Your goal
Look through the material beneath and copy each line with the word "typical".

BEGIN

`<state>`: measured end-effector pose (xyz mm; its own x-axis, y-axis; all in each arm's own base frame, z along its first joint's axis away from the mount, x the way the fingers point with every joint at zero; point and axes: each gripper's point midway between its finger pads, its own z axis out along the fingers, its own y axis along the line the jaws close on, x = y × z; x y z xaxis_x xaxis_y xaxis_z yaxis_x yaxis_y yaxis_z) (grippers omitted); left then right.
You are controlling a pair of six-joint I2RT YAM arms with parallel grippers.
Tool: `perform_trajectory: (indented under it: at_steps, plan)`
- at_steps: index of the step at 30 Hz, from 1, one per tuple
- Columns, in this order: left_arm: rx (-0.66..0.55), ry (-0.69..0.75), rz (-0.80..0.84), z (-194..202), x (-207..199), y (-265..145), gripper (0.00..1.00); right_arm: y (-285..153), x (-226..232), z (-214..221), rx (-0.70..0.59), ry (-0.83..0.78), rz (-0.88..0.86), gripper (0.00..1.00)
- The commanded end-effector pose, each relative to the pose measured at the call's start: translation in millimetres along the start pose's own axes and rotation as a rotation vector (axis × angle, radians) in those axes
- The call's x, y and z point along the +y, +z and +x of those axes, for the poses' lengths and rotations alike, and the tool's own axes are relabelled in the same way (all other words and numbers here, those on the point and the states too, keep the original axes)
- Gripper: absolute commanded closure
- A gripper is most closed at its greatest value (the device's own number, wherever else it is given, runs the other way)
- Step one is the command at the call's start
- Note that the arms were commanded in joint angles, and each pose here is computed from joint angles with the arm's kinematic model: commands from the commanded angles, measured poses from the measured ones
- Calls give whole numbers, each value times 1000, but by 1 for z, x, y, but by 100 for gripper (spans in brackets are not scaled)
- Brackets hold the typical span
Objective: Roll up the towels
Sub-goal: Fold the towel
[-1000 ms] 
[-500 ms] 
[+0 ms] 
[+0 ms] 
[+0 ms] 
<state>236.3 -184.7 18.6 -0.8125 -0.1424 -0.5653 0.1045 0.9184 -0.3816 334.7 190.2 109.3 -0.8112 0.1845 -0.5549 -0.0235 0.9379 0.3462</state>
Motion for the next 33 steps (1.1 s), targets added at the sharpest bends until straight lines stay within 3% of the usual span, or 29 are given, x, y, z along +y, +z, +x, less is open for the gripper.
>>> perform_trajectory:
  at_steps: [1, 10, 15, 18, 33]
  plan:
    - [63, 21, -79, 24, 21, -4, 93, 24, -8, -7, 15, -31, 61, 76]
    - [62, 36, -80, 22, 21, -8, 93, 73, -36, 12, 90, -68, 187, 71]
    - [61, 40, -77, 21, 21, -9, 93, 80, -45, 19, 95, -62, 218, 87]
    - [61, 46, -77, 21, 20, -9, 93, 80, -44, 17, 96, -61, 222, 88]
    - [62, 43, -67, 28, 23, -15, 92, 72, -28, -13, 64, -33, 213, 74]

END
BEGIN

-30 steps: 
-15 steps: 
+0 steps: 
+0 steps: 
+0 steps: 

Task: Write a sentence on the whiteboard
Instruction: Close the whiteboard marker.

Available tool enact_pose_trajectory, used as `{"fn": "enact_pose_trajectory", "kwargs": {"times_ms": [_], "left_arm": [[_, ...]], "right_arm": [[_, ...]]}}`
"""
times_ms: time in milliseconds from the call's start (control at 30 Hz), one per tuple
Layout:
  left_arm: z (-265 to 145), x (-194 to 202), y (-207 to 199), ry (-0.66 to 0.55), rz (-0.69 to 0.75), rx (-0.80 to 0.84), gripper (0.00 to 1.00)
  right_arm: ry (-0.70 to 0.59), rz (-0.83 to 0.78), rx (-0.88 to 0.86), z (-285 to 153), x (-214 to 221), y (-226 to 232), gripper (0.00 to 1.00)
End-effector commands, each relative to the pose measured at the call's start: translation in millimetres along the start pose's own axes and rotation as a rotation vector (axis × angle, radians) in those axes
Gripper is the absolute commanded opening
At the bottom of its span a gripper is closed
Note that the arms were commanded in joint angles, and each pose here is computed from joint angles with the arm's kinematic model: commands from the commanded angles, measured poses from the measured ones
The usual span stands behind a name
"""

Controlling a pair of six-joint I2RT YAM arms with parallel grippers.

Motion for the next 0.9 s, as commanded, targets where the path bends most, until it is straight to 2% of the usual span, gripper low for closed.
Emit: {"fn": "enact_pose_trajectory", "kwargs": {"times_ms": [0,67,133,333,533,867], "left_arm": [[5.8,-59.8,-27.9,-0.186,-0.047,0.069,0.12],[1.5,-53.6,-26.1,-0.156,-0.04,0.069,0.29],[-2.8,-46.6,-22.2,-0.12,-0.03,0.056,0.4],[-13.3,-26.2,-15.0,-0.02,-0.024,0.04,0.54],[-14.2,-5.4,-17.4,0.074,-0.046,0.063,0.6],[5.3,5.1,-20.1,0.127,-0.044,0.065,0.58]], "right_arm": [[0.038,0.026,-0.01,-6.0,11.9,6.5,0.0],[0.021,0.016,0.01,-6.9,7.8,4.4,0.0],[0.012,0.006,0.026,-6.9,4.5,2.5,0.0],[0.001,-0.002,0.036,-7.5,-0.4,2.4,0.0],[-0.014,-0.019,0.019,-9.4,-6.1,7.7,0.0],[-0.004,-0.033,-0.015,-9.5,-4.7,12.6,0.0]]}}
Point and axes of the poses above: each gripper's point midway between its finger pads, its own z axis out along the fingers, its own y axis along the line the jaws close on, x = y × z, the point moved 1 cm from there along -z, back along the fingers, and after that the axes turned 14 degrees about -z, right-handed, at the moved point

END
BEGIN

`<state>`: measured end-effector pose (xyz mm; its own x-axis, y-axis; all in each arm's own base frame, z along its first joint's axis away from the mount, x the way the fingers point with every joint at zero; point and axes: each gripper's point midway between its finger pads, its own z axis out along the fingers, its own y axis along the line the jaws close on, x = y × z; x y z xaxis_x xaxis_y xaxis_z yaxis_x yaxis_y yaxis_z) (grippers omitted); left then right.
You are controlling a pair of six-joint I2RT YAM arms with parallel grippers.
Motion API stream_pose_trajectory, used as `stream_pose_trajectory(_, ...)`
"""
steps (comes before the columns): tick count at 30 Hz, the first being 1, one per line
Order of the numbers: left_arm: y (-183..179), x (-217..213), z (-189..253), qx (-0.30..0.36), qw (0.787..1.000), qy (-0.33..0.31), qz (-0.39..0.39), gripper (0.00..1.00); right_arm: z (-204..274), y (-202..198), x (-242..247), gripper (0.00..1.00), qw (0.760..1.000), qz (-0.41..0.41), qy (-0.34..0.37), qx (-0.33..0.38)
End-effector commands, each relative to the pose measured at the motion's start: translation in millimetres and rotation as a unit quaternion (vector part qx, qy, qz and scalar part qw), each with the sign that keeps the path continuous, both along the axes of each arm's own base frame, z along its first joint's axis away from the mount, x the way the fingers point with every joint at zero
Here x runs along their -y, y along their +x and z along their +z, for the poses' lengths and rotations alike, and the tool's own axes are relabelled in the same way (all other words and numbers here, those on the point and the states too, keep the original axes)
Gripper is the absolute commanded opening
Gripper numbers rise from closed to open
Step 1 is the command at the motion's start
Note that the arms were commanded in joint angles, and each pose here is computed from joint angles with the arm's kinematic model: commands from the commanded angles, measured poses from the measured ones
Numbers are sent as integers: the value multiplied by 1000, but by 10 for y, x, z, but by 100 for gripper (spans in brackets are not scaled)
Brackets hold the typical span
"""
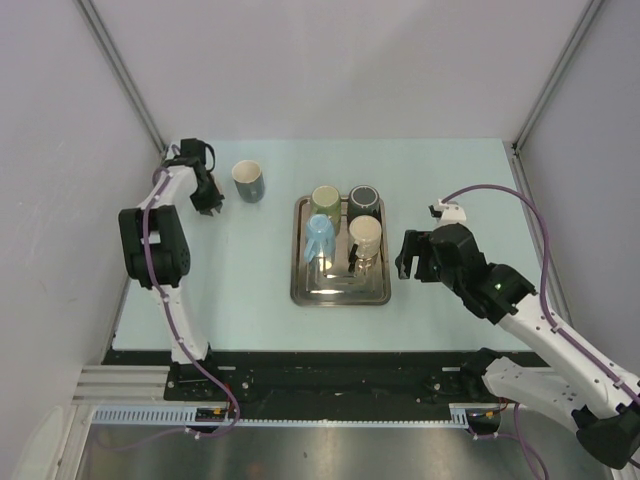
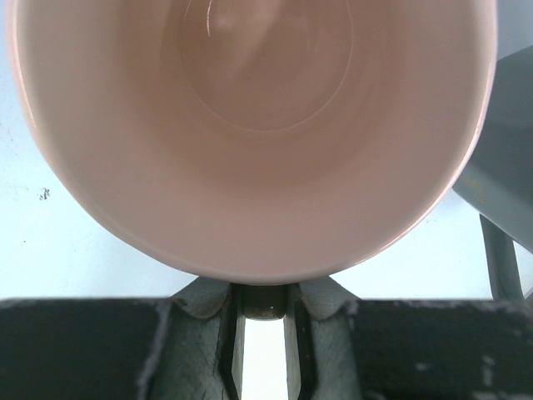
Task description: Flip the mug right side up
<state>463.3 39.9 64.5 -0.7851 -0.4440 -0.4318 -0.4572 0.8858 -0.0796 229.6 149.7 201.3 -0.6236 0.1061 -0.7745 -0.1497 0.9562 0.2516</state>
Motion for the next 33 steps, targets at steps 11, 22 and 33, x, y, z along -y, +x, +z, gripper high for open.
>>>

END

Result of this exercise
- Brackets hold the typical span
Brackets hold the typical span

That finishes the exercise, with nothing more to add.